La costruzione della tomba, che oggi fa bella mostra di sé nell’omonima piazza di fronte alla Prefettura, fu iniziata a fine Dicembre 1283. Secondo un’antica tradizione, dovrebbe contenere le spoglie del mitico fondatore di Padova, ma la  leggenda fu smentita nel 1985 quando, in occasione del restauro e con la riapertura dell’arca, fu trovato uno scheletro mummificato appartenente ad un guerriero vissuto tra il III e il IV sec. d.C..  La Tomba fu spostata nel corso del tempo, in seguito alle trasformazioni della zona, come l’interramento della riviera e del Ponte di San Lorenzo, e ritrovò la sua originaria collocazione nel 1937, quando la demolizione della Chiesa di San Lorenzo portò alla creazione dell’attuale Piazza Antenore. Per protegge l’arca originaria fu costruito un mausoleo di foggia medievale con la copertura a trullo, che fu realizzato probabilmente da Leonardo Bocaleca. 

Vicino al sarcofago del mitico fondatore della città troviamo un’arca minore che contiene le spoglie del poeta Lovato Lovati, morto nel 1309. Anche quest’ultima tomba subì alcune modifiche, all’inizio fu sepolto all’interno della Chiesa di San Lorenzo che fu sconsacrata nel 1808 e demolita nel 1937 assieme ai fabbricati circostanti, e nel 1942 fu ricollocata nell’attuale Piazza del Santo. Durante gli spostamenti del sepolcro le spoglie del letterato sono andati persi.

Sul lato est-ovest della tomba è stato inciso:

T(umulus) Lovati Paduani militis iudicis et poete /

Obiit anno nat(ivitatis) Chr(ist)i M CCC Nono Septimo die intrante Marcio

Tumulo di Lovato padovano milite, giudice e poeta /

Morì nell’anno 1309 dalla nascita di Cristo, il settimo giorno entrante marzo.

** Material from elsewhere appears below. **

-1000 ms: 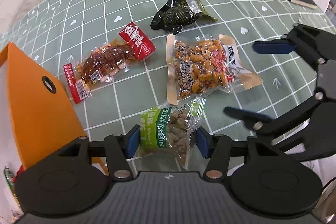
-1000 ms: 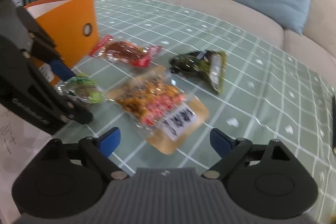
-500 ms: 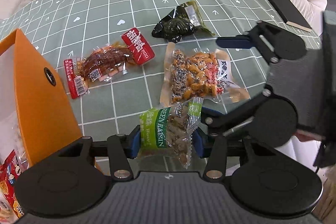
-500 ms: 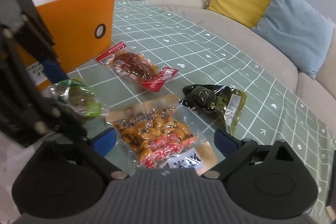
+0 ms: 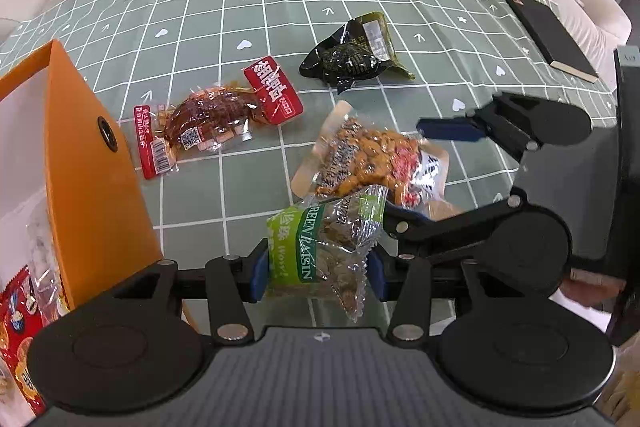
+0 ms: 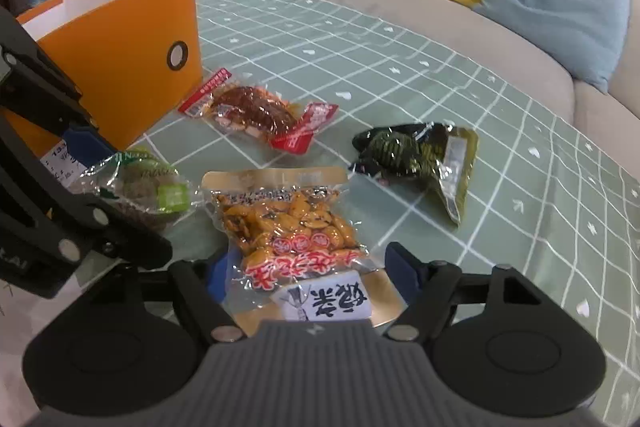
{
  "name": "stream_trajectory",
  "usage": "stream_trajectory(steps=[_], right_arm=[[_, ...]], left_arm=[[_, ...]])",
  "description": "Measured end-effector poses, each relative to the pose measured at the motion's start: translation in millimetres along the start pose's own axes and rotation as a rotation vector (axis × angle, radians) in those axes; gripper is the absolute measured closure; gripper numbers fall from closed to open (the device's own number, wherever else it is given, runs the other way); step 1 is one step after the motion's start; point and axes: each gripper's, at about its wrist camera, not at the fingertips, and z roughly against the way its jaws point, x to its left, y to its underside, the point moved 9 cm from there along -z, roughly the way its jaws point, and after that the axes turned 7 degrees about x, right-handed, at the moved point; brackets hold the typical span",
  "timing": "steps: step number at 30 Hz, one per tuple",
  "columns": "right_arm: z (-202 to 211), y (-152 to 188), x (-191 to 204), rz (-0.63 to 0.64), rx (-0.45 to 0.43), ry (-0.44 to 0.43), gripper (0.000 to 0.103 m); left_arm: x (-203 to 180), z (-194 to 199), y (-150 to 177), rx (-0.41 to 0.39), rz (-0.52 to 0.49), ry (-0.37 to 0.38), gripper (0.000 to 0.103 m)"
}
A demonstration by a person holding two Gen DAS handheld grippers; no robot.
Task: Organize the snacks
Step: 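Lift the raisin bag with the left tool while the right tool carries the peanut packet to the box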
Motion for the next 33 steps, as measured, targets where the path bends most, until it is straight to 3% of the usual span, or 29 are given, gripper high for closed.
stream_trajectory(steps=[10,17,23,27,33], right_arm=[[22.0,27.4,-0.6,-0.137,0.142,0.043,0.030],[51.9,64.3,3.3,-0.236,0.255,0.097,0.031],[81.0,96.5,2.0,-0.395,0.269,0.058,0.032],[89.1,109.8,6.7,-0.417,0.274,0.067,0.031],[90.6,119.3,19.8,-0.343,0.283,0.117,0.027]], left_arm=[[-17.7,19.8,14.4,-0.049,0.042,0.073,0.050],[-30.2,28.5,31.2,-0.064,0.028,0.098,0.050],[-38.3,20.7,57.5,-0.032,0.015,0.117,0.050],[-34.8,11.9,74.4,-0.005,0.009,0.080,0.050],[-30.3,6.4,83.0,-0.012,-0.039,0.026,0.049]])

Molto più interessante invece è l’iscrizione al lato nord, una poesia composta da Lovato stesso prima della sua morte. Non è facile da leggere, perché le lettere sono corrotte dal tempo:

Id quod es, ante fui, quid sim post funera, queris;

quod sum, quicquid id est, tu quoq(ue) lector eris:

Ignea pars celo, cese pars ossea rupi,

lectori cessit nomen inane Lupi. D(is) M(anibus).

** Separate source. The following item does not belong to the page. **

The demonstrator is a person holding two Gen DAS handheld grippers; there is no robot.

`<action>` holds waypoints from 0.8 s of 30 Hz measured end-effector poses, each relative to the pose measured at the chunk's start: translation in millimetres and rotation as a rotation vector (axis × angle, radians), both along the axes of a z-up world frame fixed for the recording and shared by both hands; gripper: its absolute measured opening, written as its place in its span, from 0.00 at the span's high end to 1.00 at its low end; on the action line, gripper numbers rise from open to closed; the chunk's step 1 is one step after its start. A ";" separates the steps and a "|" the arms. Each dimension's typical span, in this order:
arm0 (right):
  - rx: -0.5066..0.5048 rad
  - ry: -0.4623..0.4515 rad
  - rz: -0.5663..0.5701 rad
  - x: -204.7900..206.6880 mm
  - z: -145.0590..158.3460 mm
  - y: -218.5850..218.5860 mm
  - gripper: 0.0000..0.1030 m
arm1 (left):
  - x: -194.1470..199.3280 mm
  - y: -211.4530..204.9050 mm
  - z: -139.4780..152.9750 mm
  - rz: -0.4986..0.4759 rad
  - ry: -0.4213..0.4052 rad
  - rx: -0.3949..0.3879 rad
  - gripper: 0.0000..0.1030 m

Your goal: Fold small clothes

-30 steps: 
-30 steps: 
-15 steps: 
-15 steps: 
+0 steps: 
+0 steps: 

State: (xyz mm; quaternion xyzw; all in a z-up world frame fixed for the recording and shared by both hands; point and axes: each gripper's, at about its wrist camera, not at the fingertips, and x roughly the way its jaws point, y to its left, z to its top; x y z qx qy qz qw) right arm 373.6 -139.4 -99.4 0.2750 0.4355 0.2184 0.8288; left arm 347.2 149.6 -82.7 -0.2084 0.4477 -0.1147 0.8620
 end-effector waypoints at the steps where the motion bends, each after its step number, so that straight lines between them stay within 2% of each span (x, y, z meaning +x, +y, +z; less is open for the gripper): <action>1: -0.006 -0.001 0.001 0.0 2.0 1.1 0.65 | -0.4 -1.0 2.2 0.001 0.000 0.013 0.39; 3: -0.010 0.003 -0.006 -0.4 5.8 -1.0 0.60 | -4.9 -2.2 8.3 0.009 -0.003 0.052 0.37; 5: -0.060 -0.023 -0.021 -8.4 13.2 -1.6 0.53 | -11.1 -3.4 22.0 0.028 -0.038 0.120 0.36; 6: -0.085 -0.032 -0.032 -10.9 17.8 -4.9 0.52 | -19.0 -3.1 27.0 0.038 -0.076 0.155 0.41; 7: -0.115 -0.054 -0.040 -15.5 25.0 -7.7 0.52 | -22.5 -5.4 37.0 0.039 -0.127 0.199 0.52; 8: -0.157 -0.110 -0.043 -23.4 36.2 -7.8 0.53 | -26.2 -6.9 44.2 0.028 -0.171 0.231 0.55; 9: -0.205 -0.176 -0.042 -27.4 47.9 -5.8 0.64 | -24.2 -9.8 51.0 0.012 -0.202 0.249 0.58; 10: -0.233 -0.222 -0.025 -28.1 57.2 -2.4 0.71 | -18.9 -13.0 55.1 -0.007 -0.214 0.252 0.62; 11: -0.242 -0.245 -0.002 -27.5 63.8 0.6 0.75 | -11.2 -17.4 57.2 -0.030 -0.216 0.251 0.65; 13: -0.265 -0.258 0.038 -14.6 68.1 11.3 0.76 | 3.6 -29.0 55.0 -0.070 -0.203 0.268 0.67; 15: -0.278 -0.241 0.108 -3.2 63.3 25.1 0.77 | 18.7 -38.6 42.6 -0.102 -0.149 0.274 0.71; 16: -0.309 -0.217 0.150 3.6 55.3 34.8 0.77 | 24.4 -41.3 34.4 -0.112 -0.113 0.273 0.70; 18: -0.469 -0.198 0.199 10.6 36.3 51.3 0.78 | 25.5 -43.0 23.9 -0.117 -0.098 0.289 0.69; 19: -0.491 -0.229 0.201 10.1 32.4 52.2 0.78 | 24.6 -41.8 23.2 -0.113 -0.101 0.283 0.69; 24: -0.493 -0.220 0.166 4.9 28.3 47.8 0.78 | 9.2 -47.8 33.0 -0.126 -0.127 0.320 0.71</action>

Mors mortis morti mortem si morte dedisset,

hic foret in terris aut intege[r] astra petisset.

Sed quia dissolvi fuerat sic iuncta necesse,

ossa tenet saxum, proprio mens gaudet in esse. V(ivens) F(ecit).

 

Ciò che tu sei, prima io fui, che cosa io sia dopo la morte, cerchi di sapere;

ciò che io sono, qualunque cosa sia, tu pure lettore sarai.

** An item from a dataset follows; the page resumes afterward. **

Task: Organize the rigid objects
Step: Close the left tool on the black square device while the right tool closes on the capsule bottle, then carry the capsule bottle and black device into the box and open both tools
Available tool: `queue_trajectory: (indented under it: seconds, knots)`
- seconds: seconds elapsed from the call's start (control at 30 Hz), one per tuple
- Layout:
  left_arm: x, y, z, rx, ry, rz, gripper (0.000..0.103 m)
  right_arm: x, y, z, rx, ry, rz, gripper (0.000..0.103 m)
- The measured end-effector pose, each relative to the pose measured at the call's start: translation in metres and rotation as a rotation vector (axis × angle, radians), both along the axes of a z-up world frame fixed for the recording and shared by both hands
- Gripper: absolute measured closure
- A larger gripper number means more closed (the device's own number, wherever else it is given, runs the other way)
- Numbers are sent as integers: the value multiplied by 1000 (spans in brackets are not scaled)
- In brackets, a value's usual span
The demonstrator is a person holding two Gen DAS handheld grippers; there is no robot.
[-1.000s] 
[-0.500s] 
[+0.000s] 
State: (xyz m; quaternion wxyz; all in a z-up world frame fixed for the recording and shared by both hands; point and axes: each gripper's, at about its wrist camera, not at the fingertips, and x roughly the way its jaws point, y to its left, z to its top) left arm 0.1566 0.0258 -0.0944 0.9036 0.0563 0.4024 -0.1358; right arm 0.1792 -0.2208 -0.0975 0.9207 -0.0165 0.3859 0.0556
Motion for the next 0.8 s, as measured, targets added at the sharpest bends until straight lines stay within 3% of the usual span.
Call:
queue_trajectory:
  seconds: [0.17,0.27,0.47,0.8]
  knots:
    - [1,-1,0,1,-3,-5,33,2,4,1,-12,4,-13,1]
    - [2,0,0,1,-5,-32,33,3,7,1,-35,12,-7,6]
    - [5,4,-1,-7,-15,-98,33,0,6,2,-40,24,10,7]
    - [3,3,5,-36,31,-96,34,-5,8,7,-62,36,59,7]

La parte ardente passò al cielo, la parte ossea alla pietra scolpita,

al lettore solo il nome insignificante di Lupo. Agli dèi Mani.

Se la morte della morte avesse dato morte alla morte tramite la morte,

Costui sarebbe sulla terra, o meglio, avrebbe ambito integro alle stelle.

Ma poiché le parti collegate dovevano così necessariamente dissolversi,

la pietra tiene le ossa e la mente si rallegra di essere nel proprio. Fatto da vivo.